A word-for-word copy of every entry below is required; the images do not belong in it.

[Items from a dataset]
━━━

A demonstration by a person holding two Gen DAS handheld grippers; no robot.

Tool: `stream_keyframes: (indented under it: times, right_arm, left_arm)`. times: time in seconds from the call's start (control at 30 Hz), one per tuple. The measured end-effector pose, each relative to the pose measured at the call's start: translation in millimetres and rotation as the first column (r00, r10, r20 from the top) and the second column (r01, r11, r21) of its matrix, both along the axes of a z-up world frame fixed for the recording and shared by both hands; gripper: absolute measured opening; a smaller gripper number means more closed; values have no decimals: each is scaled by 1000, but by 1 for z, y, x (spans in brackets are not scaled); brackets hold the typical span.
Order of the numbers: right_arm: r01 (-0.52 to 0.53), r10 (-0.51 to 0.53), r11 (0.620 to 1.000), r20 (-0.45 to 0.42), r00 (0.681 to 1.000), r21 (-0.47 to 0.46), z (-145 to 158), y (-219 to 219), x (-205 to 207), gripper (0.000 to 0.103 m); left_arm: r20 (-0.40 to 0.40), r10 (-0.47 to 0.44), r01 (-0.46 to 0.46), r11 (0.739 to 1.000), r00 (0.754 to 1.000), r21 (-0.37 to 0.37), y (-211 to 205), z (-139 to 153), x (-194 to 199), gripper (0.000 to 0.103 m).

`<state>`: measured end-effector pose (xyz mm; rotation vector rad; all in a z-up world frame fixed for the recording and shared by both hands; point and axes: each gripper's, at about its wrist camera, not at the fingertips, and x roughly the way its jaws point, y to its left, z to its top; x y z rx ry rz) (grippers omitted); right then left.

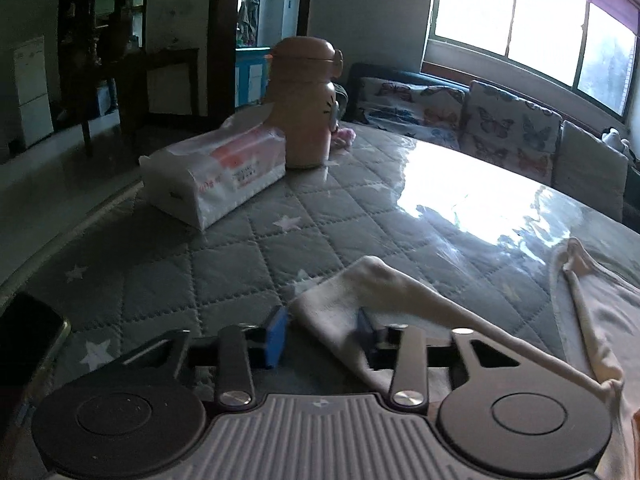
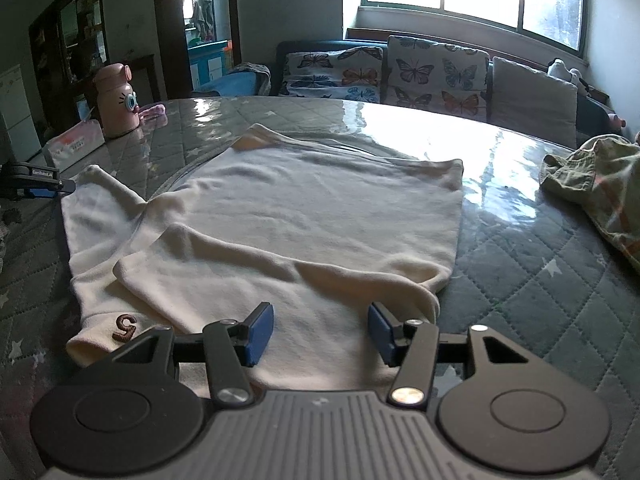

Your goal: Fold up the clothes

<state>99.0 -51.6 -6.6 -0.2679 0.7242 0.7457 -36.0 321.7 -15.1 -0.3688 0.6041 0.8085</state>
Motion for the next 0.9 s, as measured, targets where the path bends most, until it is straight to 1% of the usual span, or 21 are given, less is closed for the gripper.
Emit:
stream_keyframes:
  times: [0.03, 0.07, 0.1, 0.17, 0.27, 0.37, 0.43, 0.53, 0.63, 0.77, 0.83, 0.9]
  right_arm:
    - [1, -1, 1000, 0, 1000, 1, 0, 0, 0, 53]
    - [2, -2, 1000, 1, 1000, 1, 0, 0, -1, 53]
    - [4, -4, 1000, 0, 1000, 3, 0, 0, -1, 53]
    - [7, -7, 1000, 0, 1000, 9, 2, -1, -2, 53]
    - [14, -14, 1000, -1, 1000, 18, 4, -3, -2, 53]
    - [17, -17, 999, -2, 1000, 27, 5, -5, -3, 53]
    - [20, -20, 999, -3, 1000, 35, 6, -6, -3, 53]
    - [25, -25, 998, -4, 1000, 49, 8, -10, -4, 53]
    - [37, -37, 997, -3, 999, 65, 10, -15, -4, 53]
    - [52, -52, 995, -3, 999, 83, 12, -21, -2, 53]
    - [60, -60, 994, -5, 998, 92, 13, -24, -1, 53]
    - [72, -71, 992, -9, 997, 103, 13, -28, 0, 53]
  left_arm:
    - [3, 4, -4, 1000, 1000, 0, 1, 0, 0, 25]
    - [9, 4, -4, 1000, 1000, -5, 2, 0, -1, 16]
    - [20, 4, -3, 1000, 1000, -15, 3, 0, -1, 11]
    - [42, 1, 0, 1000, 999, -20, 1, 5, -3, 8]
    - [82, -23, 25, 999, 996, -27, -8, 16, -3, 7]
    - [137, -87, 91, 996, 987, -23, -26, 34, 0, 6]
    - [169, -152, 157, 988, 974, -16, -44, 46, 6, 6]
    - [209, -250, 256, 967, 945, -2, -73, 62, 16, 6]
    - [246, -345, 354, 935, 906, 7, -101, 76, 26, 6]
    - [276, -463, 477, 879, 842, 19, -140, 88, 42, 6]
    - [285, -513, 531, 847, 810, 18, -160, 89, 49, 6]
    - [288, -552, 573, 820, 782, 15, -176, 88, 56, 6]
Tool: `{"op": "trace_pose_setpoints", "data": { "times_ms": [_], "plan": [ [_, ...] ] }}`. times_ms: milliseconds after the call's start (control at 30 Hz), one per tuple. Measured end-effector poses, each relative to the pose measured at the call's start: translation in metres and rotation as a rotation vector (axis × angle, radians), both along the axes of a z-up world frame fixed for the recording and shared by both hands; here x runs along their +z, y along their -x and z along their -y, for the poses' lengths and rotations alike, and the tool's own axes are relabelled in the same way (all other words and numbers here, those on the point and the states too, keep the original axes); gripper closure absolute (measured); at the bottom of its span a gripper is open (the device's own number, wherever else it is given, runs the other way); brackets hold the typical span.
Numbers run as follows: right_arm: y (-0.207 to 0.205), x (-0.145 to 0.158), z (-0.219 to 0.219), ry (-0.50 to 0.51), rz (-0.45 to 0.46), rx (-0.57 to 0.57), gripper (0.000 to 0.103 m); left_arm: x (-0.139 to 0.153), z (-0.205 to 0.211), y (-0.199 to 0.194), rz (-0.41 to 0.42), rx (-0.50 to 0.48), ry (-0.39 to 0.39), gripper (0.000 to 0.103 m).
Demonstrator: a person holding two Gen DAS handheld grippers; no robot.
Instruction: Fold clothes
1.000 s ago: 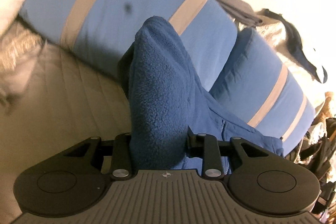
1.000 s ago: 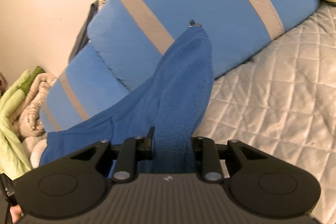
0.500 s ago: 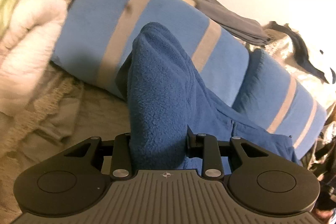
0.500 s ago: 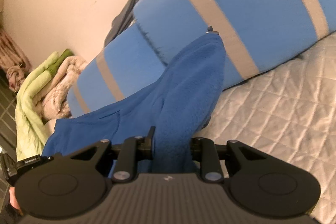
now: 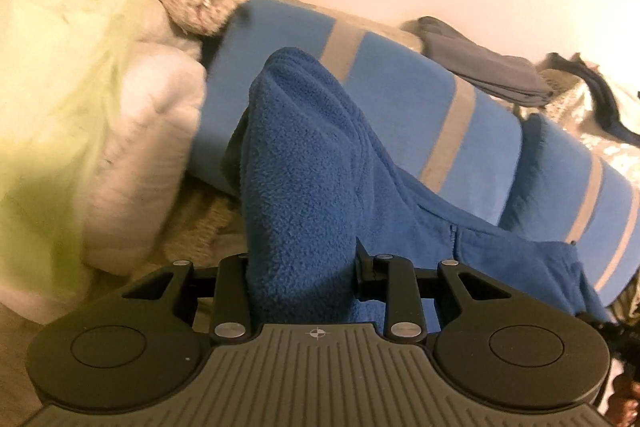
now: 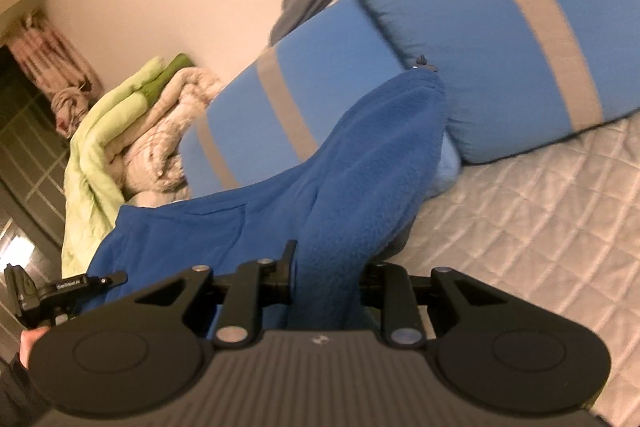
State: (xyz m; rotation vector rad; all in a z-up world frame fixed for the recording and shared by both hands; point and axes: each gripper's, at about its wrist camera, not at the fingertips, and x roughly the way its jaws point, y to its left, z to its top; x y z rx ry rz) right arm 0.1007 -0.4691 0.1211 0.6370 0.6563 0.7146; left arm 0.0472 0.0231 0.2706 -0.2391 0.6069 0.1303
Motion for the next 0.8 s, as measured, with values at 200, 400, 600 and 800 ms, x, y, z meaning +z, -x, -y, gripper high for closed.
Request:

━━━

• [Written answer]
A demonstration by a person holding two Gen DAS handheld grippers; no robot.

Tool: `stream_keyframes: (indented under it: times, right_arm, left_arm)`. times: time in seconds from the call's start (control at 30 Hz), one per tuple. The measured end-effector pose, each relative to the pose measured at the call's start: translation in millimetres and rotation as the first column (r00, r10, r20 from the top) and the second column (r01, r11, r21) of its matrix, both along the axes of a z-up world frame fixed for the recording and shared by both hands; gripper: absolute measured opening; a smaller gripper number means more closed; values have no decimals: each is scaled by 1000, but by 1 for z, y, x (spans in brackets are not scaled); brackets hold the typical span.
Order of the numbers: right_arm: r01 (-0.52 to 0.53), r10 (-0.51 to 0.53), r11 (0.620 to 1.000), r20 (-0.45 to 0.42), r00 (0.681 to 1.000), r21 (-0.47 to 0.46), z (-145 to 158), y (-219 to 219), x (-205 to 207), gripper (0.000 to 0.103 m); left_arm: r20 (-0.40 to 0.40), r10 (-0.47 to 0.44), r01 (-0.46 to 0.46), r11 (0.739 to 1.000), r00 (0.754 to 1.000), r21 (-0.37 to 0.37), y (-211 to 205), z (-139 to 153), x (-194 to 199), gripper (0.000 to 0.103 m).

`<state>`: measured end-effector pose (xyz mm; rotation vector rad; all in a z-up world frame fixed for the recording and shared by both hands; point and axes: each gripper's, at about its wrist camera, not at the fingertips, and x roughly the way its jaws point, y to its left, z to its top; x y z rx ry rz) (grippers omitted); right then left.


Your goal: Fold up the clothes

<state>99.0 -51.6 -6.6 -0.2679 0.7242 0.7457 -36.0 321.7 -15.1 -0.3688 0.6041 0.8085</state>
Motion for the next 0.9 s, as measured, targets where the path bends most, until it is straight to 1% of the usual span, or 21 are given, less is closed for the gripper.
Emit:
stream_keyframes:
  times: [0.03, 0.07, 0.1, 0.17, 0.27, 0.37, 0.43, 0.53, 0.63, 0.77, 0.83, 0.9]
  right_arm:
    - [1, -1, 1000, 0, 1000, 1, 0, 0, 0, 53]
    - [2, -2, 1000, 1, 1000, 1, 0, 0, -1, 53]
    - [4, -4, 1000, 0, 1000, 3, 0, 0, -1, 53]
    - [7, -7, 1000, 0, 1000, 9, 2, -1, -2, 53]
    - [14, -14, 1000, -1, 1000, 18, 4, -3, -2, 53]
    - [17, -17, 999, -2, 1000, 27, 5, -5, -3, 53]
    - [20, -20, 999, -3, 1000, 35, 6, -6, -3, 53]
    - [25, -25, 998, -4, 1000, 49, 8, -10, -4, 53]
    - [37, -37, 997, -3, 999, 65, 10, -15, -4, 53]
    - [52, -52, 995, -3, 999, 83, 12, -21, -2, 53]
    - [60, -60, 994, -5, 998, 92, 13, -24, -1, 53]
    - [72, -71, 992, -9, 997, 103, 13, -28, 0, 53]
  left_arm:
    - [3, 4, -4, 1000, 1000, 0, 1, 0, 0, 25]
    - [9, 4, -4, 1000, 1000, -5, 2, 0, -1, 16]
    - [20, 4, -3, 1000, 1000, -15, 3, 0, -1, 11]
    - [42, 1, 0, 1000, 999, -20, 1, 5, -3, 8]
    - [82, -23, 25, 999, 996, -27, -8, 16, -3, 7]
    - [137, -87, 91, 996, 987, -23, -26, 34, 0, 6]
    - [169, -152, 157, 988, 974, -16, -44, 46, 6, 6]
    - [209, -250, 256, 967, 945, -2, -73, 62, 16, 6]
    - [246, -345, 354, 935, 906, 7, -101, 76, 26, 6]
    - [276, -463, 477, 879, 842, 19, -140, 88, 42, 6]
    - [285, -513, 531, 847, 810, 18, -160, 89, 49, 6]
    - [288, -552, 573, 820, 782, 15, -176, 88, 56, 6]
Tool: `{"op": "trace_pose_setpoints", "data": { "times_ms": [_], "plan": [ [_, ...] ] }}`. times_ms: milliseconds after the call's start (control at 30 Hz), one per tuple. Measured end-effector poses, each relative to the pose measured at the call's start: translation in metres and rotation as a rotation vector (axis × angle, radians), both along the axes of a z-up world frame fixed for the recording and shared by both hands; here x runs along their +z, y along their -x and z along their -y, for the poses' lengths and rotations alike, and the tool's own axes are relabelled in the same way (all other words and numbers here, those on the point and the states too, keep the original axes); gripper closure absolute (measured); at the bottom of its span a gripper is open (the device's own number, wherever else it is given, runs the other way); brackets hold the typical span.
Numbers run as follows: right_arm: y (-0.207 to 0.205), x (-0.145 to 0.158), z (-0.219 to 0.219), ry (-0.50 to 0.51), rz (-0.45 to 0.46), rx (-0.57 to 0.57), gripper (0.000 to 0.103 m); left_arm: x (-0.139 to 0.153), z (-0.205 to 0.211), y (-0.199 to 0.194), rz (-0.41 to 0.42), rx (-0.50 to 0.48), ry (-0.39 to 0.39), gripper (0.000 to 0.103 m).
Demonstrator: a person holding two Gen DAS handheld grippers; no robot.
Instruction: Fold clothes
1.000 s ago: 
1.000 s ago: 
0.500 s ago: 
0.500 s ago: 
now: 
now: 
State: (xyz m; rotation vector rad; all in a z-up world frame fixed for the recording and shared by both hands; point and axes: each gripper's, at about its wrist camera, not at the fingertips, and x roughly the way its jaws point, y to its left, z to its top; x y z rx ry rz) right arm 0.1007 -0.4691 0.1211 0.6370 0.6563 0.7146; left arm 0.0472 0.0231 0.2706 -0.2391 0.6069 0.1303
Motion for the next 0.8 s, as measured, with values at 200, 400, 600 and 800 ms, x, y, z meaning +z, -x, -y, gripper high for closed.
Request:

No further output is needed for this exercise.